An apparent downside in protein identification using SEQUEST is the determination of the Xcorr value. Under diverse Xcorr settings, the searched results, based on the same MS/MS data, may show great variation leading to ambiguity among biological researchers. For instance, from the MS/MS data of Saccharomyces cerevisiae (12), 1,227 proteins were recognized for Xcorr value set to 2.0 or greater while only 347 proteins were identified for Xcorr value greater than or equal to 2.5. These two sets of “identified” proteins were derivatives of the same MS/MS spectral dataset using the same protein identification tool. Consequently, these deviant protein results convey confounding messages to scientists when applied to interpreting phenotypic observations.
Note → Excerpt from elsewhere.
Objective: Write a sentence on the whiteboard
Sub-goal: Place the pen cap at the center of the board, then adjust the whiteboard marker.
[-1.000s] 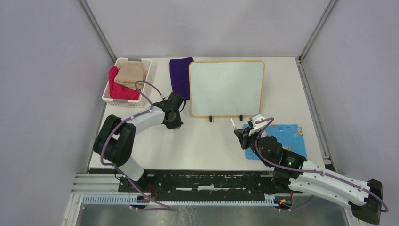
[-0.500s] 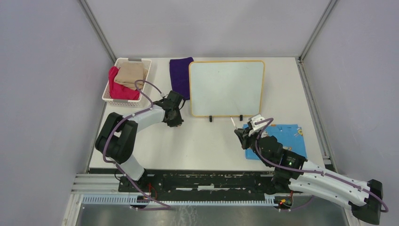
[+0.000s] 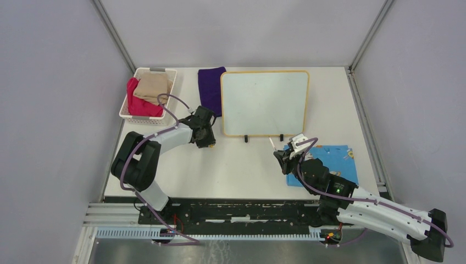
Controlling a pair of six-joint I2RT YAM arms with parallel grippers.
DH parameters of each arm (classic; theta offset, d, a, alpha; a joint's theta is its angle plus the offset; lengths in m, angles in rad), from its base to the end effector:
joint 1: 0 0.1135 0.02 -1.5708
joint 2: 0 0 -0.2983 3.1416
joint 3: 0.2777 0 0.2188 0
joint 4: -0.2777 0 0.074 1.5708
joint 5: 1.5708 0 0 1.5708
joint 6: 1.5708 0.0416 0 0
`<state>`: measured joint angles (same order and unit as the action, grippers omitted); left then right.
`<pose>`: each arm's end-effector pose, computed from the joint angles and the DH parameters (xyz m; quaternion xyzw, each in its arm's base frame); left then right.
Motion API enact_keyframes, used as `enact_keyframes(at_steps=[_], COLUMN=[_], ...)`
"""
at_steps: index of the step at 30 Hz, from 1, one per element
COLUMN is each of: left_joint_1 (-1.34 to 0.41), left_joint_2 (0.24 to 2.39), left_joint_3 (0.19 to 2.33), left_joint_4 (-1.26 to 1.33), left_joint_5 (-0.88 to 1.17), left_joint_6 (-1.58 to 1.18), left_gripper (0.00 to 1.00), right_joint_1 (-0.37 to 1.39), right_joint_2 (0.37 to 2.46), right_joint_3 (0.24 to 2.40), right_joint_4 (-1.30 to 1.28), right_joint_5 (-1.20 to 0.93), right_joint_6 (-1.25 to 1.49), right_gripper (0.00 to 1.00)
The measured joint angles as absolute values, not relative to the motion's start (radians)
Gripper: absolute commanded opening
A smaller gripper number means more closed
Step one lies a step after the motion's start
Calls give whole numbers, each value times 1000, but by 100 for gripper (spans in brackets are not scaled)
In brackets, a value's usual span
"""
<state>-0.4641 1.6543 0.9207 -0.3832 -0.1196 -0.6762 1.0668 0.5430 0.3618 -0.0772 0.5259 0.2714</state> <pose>0.2632 -0.1262 0.2108 -0.1163 0.9657 -0.0722 0.2205 0.0611 0.0676 0.2606 -0.1501 0.7668 0.2039 0.5899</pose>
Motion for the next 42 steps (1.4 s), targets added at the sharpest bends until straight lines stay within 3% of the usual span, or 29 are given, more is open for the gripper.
enact_keyframes(at_steps=[6,12,17,20,31,42], left_joint_1=[-465,-465,-465,-467,-472,-492], left_joint_2=[1645,1573,1380,1227,728,766], left_joint_3=[912,876,874,878,774,661], left_joint_4=[-366,-410,-461,-462,-242,156], left_joint_5=[-117,-152,-183,-179,-22,558], left_joint_6=[-677,-679,-685,-674,-643,-681], left_gripper=[53,81,88,99,100,93], right_joint_1=[1067,1067,1067,1067,1066,1066], right_joint_2=[543,543,547,553,632,807], right_joint_3=[362,363,377,400,441,558], right_joint_4=[-77,-77,-80,-73,117,298], right_joint_5=[527,525,511,480,236,41], right_joint_6=[271,271,260,237,213,262], right_gripper=[0,0,0,0,0,0])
Comparisons among various protein identification tools were also reported 13, 14. For example, Chamrad et al. (13) applied different protein identification tools to the same set of MS and MS/MS spectral data and observed that only 30%-50% of the results were consistent. This underscores the fact that searched proteins from each protein identification tool generate different confidences, and only those proteins with high confidences can be recognized by these tools. Accordingly, a strategy to analyze the confidence of searched proteins is required.

Based on the concept of unique peptides (CUP) and the cross-comparison among identified proteins, a two-step strategy to study the confidence of whole-cell protein identification was developed in this study. The CUP filters first classify peptides into unique and non-unique clusters, and the step of cross-comparison adds the levels of assigned confidence to proteins identified by means of different protein identification tools. Depending on the accessibility of additional protein identification tools, the proposed dual step approach can be applied independently or in a combined mode. To demonstrate effect of the strategy, two extensively used protein identification packages, namely SEQUEST and Mascot, were employed to identify proteins from publicly available MS data, and the recognized proteins from these tools were investigated using the proposed two-step protein identification strategy.

Results

Concept of unique peptides

A unique peptide is defined as a peptide, irrespective of its length, that exists only in one protein of a proteome of interest, despite the fact that this peptide may appear more than once in the same protein. For example, for Proteins 1 and 2 digested by trypsin, the expected peptides with zero missed cleavage are illustrated in Figure 1.

Figure 1.

Figure 1

Illustration of the concept of unique peptides.

According to the definition, the peptide ANDR shown in Figure 1 is regarded as unique since it appears once in Protein 1 but not in Protein 2. The peptide NQEGHK is also considered unique based on the same standard. Neither MFPSTK nor WYVTR are unique peptides as they appear in both Proteins 1 and 2. Other unique peptides include MFPSR and CEGIK, found only in Protein 2. The definition of unique peptide is essential in protein identification. It is intuitive to identify Protein 1, if ANDR, NQEGHK, or both are identified. On the contrary, it becomes challenging to conclude whether Protein 1 or 2 exists if only MFPSTK is identified from the MS/MS data. Therefore, a unique peptide can act as a “protein tag” in protein identification.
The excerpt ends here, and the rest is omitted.